Looking ahead: FY 2021 giving
The majority of funders plan to maintain their FY 2020 giving levels in FY 2021. Some noted that continuing to give at FY 2020 levels is still more than what is typical for their foundation.
Community and corporate foundations are more likely to anticipate decreased giving in FY 2021. Twenty-two percent of community foundations and 21 percent of corporate foundations expect giving to decline, compared to 11 percent of independent foundations. A community foundation commented: “Our grantmaking in 2020 was unprecedented, due to generous donors.

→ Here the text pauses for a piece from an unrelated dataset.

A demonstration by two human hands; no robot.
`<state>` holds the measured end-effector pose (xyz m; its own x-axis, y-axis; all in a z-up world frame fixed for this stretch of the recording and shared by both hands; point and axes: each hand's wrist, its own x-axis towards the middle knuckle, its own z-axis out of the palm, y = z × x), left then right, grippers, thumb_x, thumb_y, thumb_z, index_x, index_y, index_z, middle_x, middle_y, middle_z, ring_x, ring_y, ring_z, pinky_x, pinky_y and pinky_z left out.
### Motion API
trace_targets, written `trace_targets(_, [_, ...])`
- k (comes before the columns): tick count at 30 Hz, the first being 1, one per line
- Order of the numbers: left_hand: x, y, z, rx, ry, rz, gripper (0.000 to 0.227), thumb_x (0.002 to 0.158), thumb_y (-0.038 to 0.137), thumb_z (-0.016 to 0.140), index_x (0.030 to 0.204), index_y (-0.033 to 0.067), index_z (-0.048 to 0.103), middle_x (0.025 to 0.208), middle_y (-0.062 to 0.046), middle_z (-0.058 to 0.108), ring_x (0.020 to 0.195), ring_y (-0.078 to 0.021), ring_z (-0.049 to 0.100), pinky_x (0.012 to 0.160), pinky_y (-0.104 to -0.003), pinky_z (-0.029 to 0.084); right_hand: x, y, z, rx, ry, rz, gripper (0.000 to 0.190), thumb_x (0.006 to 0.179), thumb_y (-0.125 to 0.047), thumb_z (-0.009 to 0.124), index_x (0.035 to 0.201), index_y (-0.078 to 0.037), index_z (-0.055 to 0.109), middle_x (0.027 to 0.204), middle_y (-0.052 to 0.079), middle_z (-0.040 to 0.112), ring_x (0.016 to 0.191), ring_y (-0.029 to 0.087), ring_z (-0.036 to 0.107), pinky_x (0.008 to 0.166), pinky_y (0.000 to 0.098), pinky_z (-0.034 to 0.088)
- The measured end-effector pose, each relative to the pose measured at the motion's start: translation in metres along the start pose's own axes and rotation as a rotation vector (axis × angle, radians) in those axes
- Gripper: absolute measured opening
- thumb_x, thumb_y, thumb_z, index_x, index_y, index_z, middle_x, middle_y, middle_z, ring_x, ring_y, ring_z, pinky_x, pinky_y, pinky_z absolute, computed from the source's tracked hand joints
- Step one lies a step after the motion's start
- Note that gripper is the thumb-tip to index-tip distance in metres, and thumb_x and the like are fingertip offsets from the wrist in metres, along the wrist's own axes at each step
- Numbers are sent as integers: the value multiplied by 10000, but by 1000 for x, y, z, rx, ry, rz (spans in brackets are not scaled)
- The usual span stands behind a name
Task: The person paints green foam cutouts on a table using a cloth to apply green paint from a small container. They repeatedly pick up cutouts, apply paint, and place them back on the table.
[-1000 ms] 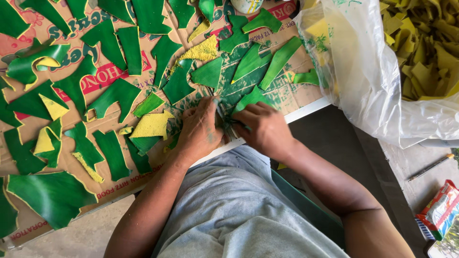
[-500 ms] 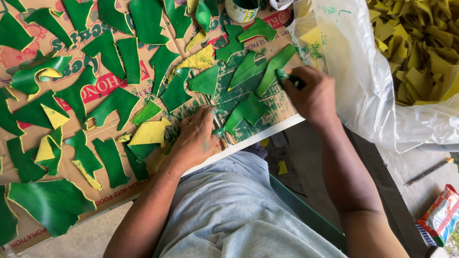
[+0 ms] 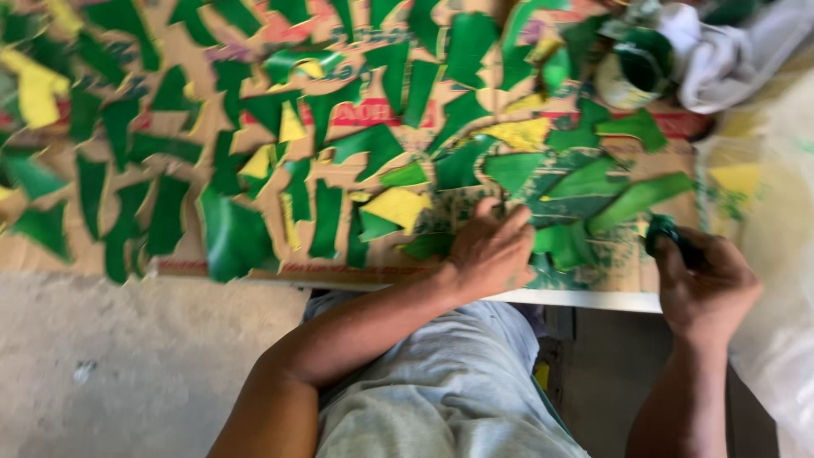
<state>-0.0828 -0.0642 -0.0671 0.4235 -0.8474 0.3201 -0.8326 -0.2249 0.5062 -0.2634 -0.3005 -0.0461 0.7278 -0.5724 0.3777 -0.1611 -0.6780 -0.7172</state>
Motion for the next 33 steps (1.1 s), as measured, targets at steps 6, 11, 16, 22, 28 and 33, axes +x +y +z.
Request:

We can hope for a comparable year this year, but it’s hard to predict.”
About 35 percent of respondents expect to give more in FY 2021. Larger foundations were more likely to expect an increase in giving. Many respondents anticipate that favorable market returns will be the main driver for increased giving, an indication that payout is not likely to go up, even if total giving does. Those who reduced activities in FY 2020 plan to resume regular operations, and other funders pointed to increased needs and COVID-19 as reasons to give more.
The data gathered from this year’s survey shows that funders were not immune to the social and economic events of 2020. They responded in different ways, depending on their circumstances. The question, “Will funders continue with changed practices or revert to the pre-pandemic status quo?” had a mixed bag of answers. Though giving increased in FY 2020 for most foundations, payout was not as likely to increase. With foundations continuing to address increased needs from communities, aided by anticipated investment gains, we can feel cautiously optimistic about giving in FY 2021.
Our thanks to the foundations that participated in this year’s Foundation Giving Forecast Survey. We conduct this survey annually and welcome feedback on what you’d like us to ask the field in 2022. Please share your ideas in the comments section below.
 Community foundations are public charities and are, therefore, not subject to the payout requirement. Still, community foundations may have endowed funds, for which they establish spending policies. Among community foundations who responded to this question, 19 percent reported an increase in payout; 73 percent responded that payout remained about the same.